Six talented first-time novelists test the literary waters

AMANDA EYRE WARD
REVIEW BY ALLISON BLOCK

Ghost-pale Karen Lowens is a convicted murderer on death row, awaiting execution at a women's prison in Gatestown, Texas. Brassy young Texas librarian Celia Mills is the widow of Karen's last victim. Franny Wren is the kind-hearted physician caring for Karen, who is dying of AIDS. In Sleep Toward Heaven, gifted writer Amanda Eyre Ward intertwines the lives of three women in a poignant tale of benevolence and brutality, whose compelling images resonate long after the final page has been turned.

"Each novel I write is a shadow life, running like a river beside my own," says Ward, an award-winning short-story writer and reporter for the Austin Chronicle in Austin, Texas. In lean, luminous prose, Ward taps into her own chilling experiences visiting one of the state's women's prisons. Her sharply drawn characters ponder life's capital-letter concepts—Guilt, Vengeance, Forgiveness. As Mills says, while driving to witness Lowens' execution, "The fact is that in the abstract, I do believe in mercy. . . . I believe people make mistakes, and that they should be given a chance to atone. But I also feel that something was taken away from me . . . and that I deserve something back."
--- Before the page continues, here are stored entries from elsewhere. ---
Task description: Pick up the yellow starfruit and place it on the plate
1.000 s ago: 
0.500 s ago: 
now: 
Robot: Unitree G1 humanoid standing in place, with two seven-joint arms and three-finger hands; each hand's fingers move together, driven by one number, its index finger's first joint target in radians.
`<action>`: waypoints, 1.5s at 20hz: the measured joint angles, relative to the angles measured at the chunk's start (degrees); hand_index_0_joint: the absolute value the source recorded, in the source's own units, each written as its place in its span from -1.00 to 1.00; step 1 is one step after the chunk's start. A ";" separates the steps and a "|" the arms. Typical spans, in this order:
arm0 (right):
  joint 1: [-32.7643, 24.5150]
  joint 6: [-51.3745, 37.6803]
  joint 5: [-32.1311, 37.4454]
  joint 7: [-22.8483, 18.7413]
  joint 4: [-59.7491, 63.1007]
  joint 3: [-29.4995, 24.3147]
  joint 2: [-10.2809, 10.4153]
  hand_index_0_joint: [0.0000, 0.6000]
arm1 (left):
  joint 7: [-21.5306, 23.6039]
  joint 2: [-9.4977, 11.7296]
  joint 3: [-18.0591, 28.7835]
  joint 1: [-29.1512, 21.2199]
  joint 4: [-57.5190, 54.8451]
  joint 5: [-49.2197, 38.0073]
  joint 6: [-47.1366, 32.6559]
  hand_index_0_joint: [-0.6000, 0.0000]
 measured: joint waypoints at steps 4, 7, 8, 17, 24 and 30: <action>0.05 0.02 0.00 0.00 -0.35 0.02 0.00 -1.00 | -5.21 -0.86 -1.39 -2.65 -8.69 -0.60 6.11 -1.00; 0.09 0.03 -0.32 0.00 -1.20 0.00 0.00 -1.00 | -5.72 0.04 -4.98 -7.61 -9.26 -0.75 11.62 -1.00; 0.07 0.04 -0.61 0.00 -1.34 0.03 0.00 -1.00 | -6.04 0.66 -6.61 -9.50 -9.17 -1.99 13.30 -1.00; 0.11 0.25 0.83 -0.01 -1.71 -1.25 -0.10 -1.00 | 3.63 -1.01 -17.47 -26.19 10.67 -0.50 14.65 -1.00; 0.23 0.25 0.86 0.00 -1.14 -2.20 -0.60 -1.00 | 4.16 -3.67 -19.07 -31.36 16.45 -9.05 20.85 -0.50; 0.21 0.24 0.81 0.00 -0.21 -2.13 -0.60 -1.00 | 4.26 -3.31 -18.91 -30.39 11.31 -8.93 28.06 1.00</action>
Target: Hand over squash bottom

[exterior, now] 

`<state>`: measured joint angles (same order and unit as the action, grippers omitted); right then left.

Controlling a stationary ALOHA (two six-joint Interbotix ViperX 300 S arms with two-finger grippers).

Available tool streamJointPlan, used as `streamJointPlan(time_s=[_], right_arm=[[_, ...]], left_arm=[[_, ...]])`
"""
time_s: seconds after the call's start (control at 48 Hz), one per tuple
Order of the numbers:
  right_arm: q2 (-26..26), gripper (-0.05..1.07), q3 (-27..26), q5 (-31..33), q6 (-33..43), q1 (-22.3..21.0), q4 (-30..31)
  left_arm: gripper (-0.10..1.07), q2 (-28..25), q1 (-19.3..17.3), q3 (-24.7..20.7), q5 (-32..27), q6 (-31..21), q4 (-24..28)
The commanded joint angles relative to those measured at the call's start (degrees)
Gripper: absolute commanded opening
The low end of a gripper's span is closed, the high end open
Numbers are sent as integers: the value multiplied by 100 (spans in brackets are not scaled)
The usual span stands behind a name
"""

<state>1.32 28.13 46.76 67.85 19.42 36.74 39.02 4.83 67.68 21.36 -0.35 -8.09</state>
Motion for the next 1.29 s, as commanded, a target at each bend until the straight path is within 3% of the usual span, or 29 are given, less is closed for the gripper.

Author Photo Although Ward paints a vivid portrait of Lowens' childhood abuse and adult life immersed in a world of prostitution and drugs, her tone is masterfully restrained, impassioned without being preachy, and darkly humorous. When Wren warns a desperately ill Lowens of the dangers of taking too much morphine, the condemned woman responds: "Oh yeah. I might die." Wren battles her own set of demons, including her insistence on a bone marrow treatment for a young cancer patient with no hope for survival. "She could have died in peace," she laments to a stranger at the girl's funeral, "at home, with her family. But I wouldn't let her."

Surging swiftly toward the inevitable, Ward's astonishing debut blends pathos and suspense into the rarest of fictional breeds—a literary page-turner. The haunting tale dazzled actress Sandra Bullock, who purchased it for her production company, Fortis Films. She'll need some powerful leading ladies to join her in filling such spirited roles.



JAMES WHORTON JR.
REVIEW BY LINDA STANKARD

When Approximately Heaven opens on an ordinary Saturday morning in a small Tennessee town, protagonist Don Brush describes himself as "unemployed and not especially ambitious to improve, and really not mindful of anything in the world" other than the tomato he is about to slice. Without fight or fanfare, his wife, Mary, abruptly announces that she's leaving him—she has an appointment to see a divorce lawyer on Monday. This turn of events slowly spurs Don to action, though not the logical, thought-out kind of action such life-altering words might produce in a more practical sort. His first movements are reactionary: he begins cleaning up, doing chores he has put off for weeks in the hope that this sudden spurt of "things getting done" will change her mind. Mary's mind is made up however; Don's efforts are too little too late, and she still intends to leave.

Don soon decides on a novel response—he will leave first. He takes off "as is," with just the clothes on his back, guided by the muddled notion that his wife will be compelled to stay if he's not there, because otherwise, who would feed the pets? What follows is a circuitous road-trip home, doused at every turn with a liberal quantity of low-budget beer.

In this impressive debut novel, Whorton exhibits a dead-on ear for dialogue. The blue collar, work-hard-for-every-dollar Tennesseans he portrays with gentle humor are endearing even when they're behaving in politically incorrect and less-than-reasonable fashion.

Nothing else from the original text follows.